Below are records to be repeated exactly. Leave their pictures behind.

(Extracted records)
#####

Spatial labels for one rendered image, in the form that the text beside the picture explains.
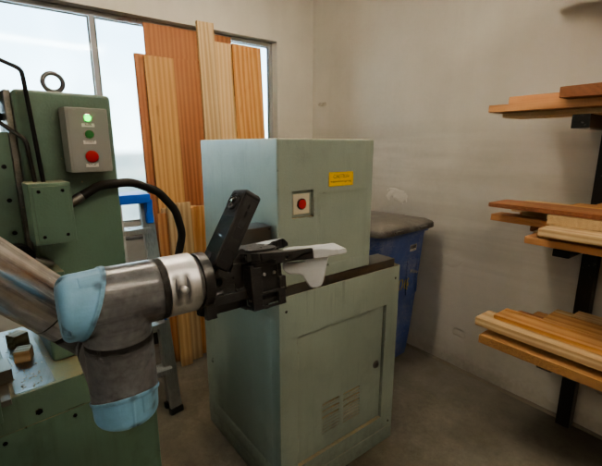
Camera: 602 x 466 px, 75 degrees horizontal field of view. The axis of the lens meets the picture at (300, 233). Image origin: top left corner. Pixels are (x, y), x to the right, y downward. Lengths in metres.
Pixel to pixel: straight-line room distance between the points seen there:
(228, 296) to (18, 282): 0.25
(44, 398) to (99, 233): 0.44
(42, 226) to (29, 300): 0.56
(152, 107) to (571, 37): 2.21
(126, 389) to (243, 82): 2.59
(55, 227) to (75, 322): 0.69
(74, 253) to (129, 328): 0.78
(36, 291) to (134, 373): 0.17
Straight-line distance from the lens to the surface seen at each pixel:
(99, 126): 1.17
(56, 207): 1.13
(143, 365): 0.51
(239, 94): 2.91
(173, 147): 2.65
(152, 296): 0.48
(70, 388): 1.25
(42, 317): 0.60
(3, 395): 1.22
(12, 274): 0.58
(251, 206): 0.53
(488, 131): 2.44
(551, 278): 2.37
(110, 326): 0.48
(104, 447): 1.38
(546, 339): 1.94
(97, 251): 1.26
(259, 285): 0.53
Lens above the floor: 1.39
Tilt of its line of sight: 13 degrees down
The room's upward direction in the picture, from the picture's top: straight up
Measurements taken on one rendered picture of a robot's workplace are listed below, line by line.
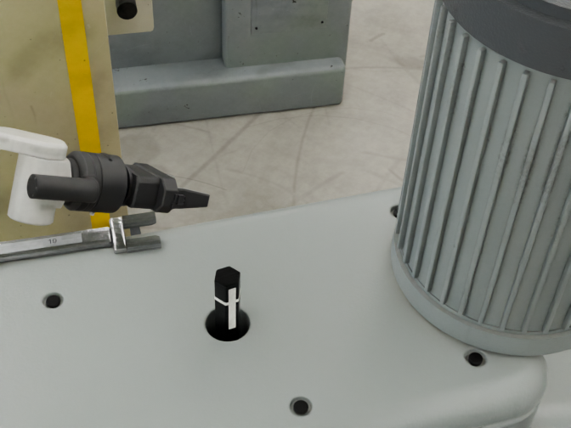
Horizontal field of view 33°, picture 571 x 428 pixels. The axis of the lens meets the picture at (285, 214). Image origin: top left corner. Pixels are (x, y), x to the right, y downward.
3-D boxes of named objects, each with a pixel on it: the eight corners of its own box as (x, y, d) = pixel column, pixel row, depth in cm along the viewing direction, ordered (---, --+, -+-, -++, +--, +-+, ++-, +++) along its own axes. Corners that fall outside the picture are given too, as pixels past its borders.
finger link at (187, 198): (204, 209, 150) (170, 206, 146) (208, 189, 150) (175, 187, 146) (209, 212, 149) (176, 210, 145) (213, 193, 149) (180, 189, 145)
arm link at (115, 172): (131, 206, 155) (64, 201, 148) (143, 149, 154) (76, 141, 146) (170, 231, 146) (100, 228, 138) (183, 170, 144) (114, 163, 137)
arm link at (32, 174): (68, 212, 147) (-3, 208, 139) (81, 145, 145) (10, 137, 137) (102, 236, 138) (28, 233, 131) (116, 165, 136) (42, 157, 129)
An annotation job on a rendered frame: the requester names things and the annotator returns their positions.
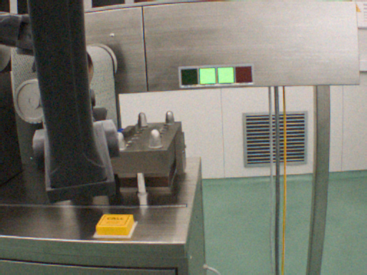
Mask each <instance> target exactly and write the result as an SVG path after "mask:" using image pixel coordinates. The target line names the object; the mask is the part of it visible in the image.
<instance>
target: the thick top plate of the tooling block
mask: <svg viewBox="0 0 367 275"><path fill-rule="evenodd" d="M175 123H176V124H174V125H165V122H152V123H147V124H148V125H146V126H137V124H138V123H136V124H135V132H134V133H133V134H132V135H131V136H130V137H124V138H123V139H124V141H125V146H126V149H125V150H121V151H120V153H121V156H120V158H111V159H110V163H111V167H112V169H113V173H119V174H134V173H168V172H169V170H170V168H171V165H172V163H173V160H174V158H175V156H176V150H175V138H176V135H177V133H178V132H182V124H181V122H175ZM152 130H157V131H159V133H160V137H161V142H162V145H163V147H161V148H149V140H150V133H151V131H152Z"/></svg>
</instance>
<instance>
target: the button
mask: <svg viewBox="0 0 367 275"><path fill-rule="evenodd" d="M133 224H134V218H133V215H124V214H112V215H103V217H102V218H101V219H100V221H99V223H98V224H97V225H96V231H97V235H98V236H109V235H112V236H128V235H129V232H130V230H131V228H132V227H133Z"/></svg>
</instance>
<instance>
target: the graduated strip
mask: <svg viewBox="0 0 367 275"><path fill-rule="evenodd" d="M0 206H26V207H28V206H36V207H50V208H51V207H62V208H183V207H187V203H185V204H157V205H87V204H80V205H71V204H43V203H33V204H31V203H0Z"/></svg>
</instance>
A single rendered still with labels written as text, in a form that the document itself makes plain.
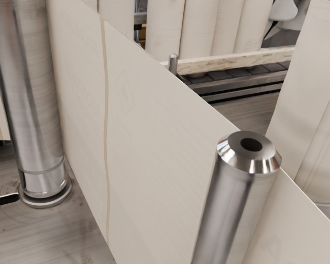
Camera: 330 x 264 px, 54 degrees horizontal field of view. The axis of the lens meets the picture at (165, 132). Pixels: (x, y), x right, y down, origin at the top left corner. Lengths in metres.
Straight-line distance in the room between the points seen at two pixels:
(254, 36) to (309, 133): 0.32
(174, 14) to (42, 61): 0.27
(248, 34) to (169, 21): 0.15
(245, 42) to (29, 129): 0.39
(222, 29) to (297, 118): 0.29
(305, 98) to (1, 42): 0.20
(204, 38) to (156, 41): 0.07
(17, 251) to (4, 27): 0.16
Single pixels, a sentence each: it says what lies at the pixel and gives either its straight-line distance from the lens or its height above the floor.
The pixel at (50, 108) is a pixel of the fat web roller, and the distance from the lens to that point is 0.25.
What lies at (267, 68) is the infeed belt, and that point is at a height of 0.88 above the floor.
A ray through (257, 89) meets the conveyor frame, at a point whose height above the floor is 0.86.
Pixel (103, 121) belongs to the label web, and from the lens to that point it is 0.16.
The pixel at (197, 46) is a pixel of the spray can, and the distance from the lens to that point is 0.49.
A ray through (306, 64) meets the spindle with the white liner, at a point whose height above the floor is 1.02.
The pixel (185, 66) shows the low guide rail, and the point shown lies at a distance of 0.48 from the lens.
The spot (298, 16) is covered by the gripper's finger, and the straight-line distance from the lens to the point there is 0.60.
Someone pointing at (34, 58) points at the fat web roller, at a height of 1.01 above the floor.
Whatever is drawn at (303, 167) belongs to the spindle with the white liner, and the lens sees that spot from 0.27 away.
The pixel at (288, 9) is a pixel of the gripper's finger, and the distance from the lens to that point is 0.57.
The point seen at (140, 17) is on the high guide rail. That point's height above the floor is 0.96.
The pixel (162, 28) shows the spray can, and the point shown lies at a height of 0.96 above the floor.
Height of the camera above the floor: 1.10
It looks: 36 degrees down
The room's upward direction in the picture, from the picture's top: 6 degrees clockwise
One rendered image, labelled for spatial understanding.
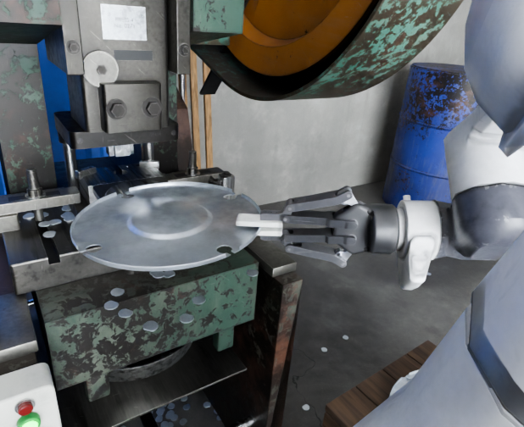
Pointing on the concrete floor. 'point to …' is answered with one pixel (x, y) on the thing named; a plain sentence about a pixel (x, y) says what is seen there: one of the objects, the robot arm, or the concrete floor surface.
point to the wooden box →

#####

*Answer below:*
Spatial labels for one rendered image, in the form that the text beside the picture explains.
Camera: 602 x 466 px, 75 degrees horizontal field of view. The axis of the lens meets the picture at (300, 233). Image origin: top left corner. Pixels are (x, y), x to the right, y downward. Lengths in metres.
Pixel to pixel: straight-line room distance between the points seen there:
(228, 296) to (18, 282): 0.25
(44, 398) to (99, 233): 0.44
(42, 226) to (29, 300): 0.56
(152, 107) to (571, 37): 2.21
(126, 389) to (243, 82): 2.59
(55, 227) to (75, 322): 0.69
(74, 253) to (129, 328): 0.78
(36, 291) to (134, 373): 0.17
Straight-line distance from the lens to the surface seen at each pixel:
(99, 126): 1.17
(56, 207): 1.13
(143, 365): 0.51
(239, 94): 2.91
(173, 147): 2.65
(152, 296): 0.48
(70, 388): 1.25
(42, 317): 0.60
(3, 395): 1.22
(12, 274): 0.58
(251, 206): 0.53
(488, 131): 2.44
(551, 278): 2.37
(110, 326): 0.48
(104, 447): 1.38
(546, 339): 1.94
(97, 251): 1.26
(259, 285): 0.53
Lens above the floor: 1.39
Tilt of its line of sight: 13 degrees down
The room's upward direction in the picture, from the picture's top: straight up
Measurements taken on one rendered picture of a robot's workplace are listed below, line by line.
Horizontal field of view 33°, picture 571 x 428 pixels. The axis of the lens meets the picture at (285, 214). Image origin: top left corner. Pixels are (x, y), x to the right, y downward.
3-D boxes of named objects, each with a pixel on it: the eight corners of its own box as (x, y, d) = pixel column, pixel row, depth in cm along the viewing direction, ordered (---, --+, -+-, -++, +--, +-+, ++-, +++) along its own axes. Corners that fall outside the picture are given too, as pixels past its borders.
finger link at (187, 198): (204, 209, 150) (170, 206, 146) (208, 189, 150) (175, 187, 146) (209, 212, 149) (176, 210, 145) (213, 193, 149) (180, 189, 145)
arm link at (115, 172): (131, 206, 155) (64, 201, 148) (143, 149, 154) (76, 141, 146) (170, 231, 146) (100, 228, 138) (183, 170, 144) (114, 163, 137)
arm link at (32, 174): (68, 212, 147) (-3, 208, 139) (81, 145, 145) (10, 137, 137) (102, 236, 138) (28, 233, 131) (116, 165, 136) (42, 157, 129)
An annotation job on a rendered frame: the requester names things and the annotator returns their positions.
Mask each <instance> target exactly and write the result as an SVG path after "mask:" using image pixel coordinates. The target line names the object; the mask is the part of it visible in the image.
<instance>
target: the thick top plate of the tooling block
mask: <svg viewBox="0 0 367 275"><path fill-rule="evenodd" d="M175 123H176V124H174V125H165V122H152V123H147V124H148V125H146V126H137V124H138V123H136V124H135V132H134V133H133V134H132V135H131V136H130V137H124V138H123V139H124V141H125V146H126V149H125V150H121V151H120V153H121V156H120V158H111V159H110V163H111V167H112V169H113V173H119V174H134V173H168V172H169V170H170V168H171V165H172V163H173V160H174V158H175V156H176V150H175V138H176V135H177V133H178V132H182V124H181V122H175ZM152 130H157V131H159V133H160V137H161V142H162V145H163V147H161V148H149V140H150V133H151V131H152Z"/></svg>
</instance>
<instance>
target: the button
mask: <svg viewBox="0 0 367 275"><path fill-rule="evenodd" d="M133 224H134V218H133V215H124V214H112V215H103V217H102V218H101V219H100V221H99V223H98V224H97V225H96V231H97V235H98V236H109V235H112V236H128V235H129V232H130V230H131V228H132V227H133Z"/></svg>
</instance>
<instance>
target: the graduated strip
mask: <svg viewBox="0 0 367 275"><path fill-rule="evenodd" d="M0 206H26V207H28V206H36V207H50V208H51V207H62V208H183V207H187V203H185V204H157V205H87V204H80V205H71V204H43V203H33V204H31V203H0Z"/></svg>
</instance>
A single rendered still with labels written as text, in a form that the document itself makes plain.
Camera: 330 x 264 px, 54 degrees horizontal field of view. The axis of the lens meets the picture at (165, 132). Pixels: (x, y), x right, y down, origin at the top left corner. Lengths in metres.
Straight-line distance in the room between the points seen at two pixels:
(254, 36) to (309, 133): 0.32
(174, 14) to (42, 61): 0.27
(248, 34) to (169, 21): 0.15
(245, 42) to (29, 129): 0.39
(222, 29) to (297, 118): 0.29
(305, 98) to (1, 42): 0.20
(204, 38) to (156, 41): 0.07
(17, 251) to (4, 27): 0.16
Single pixels, a sentence each: it says what lies at the pixel and gives either its straight-line distance from the lens or its height above the floor.
The pixel at (50, 108) is a pixel of the fat web roller, and the distance from the lens to that point is 0.25.
What lies at (267, 68) is the infeed belt, and that point is at a height of 0.88 above the floor.
A ray through (257, 89) meets the conveyor frame, at a point whose height above the floor is 0.86.
Pixel (103, 121) belongs to the label web, and from the lens to that point it is 0.16.
The pixel at (197, 46) is a pixel of the spray can, and the distance from the lens to that point is 0.49.
A ray through (306, 64) meets the spindle with the white liner, at a point whose height above the floor is 1.02.
The pixel (185, 66) shows the low guide rail, and the point shown lies at a distance of 0.48 from the lens.
The spot (298, 16) is covered by the gripper's finger, and the straight-line distance from the lens to the point there is 0.60.
Someone pointing at (34, 58) points at the fat web roller, at a height of 1.01 above the floor.
Whatever is drawn at (303, 167) belongs to the spindle with the white liner, and the lens sees that spot from 0.27 away.
The pixel at (288, 9) is a pixel of the gripper's finger, and the distance from the lens to that point is 0.57.
The point seen at (140, 17) is on the high guide rail. That point's height above the floor is 0.96.
The pixel (162, 28) shows the spray can, and the point shown lies at a height of 0.96 above the floor.
Height of the camera above the floor: 1.10
It looks: 36 degrees down
The room's upward direction in the picture, from the picture's top: 6 degrees clockwise
One rendered image, labelled for spatial understanding.
Pointing on the concrete floor. 'point to …' is answered with one pixel (x, y) on the thing named; a plain sentence about a pixel (x, y) says what is seen there: one of the objects, the robot arm, or the concrete floor surface.
point to the wooden box →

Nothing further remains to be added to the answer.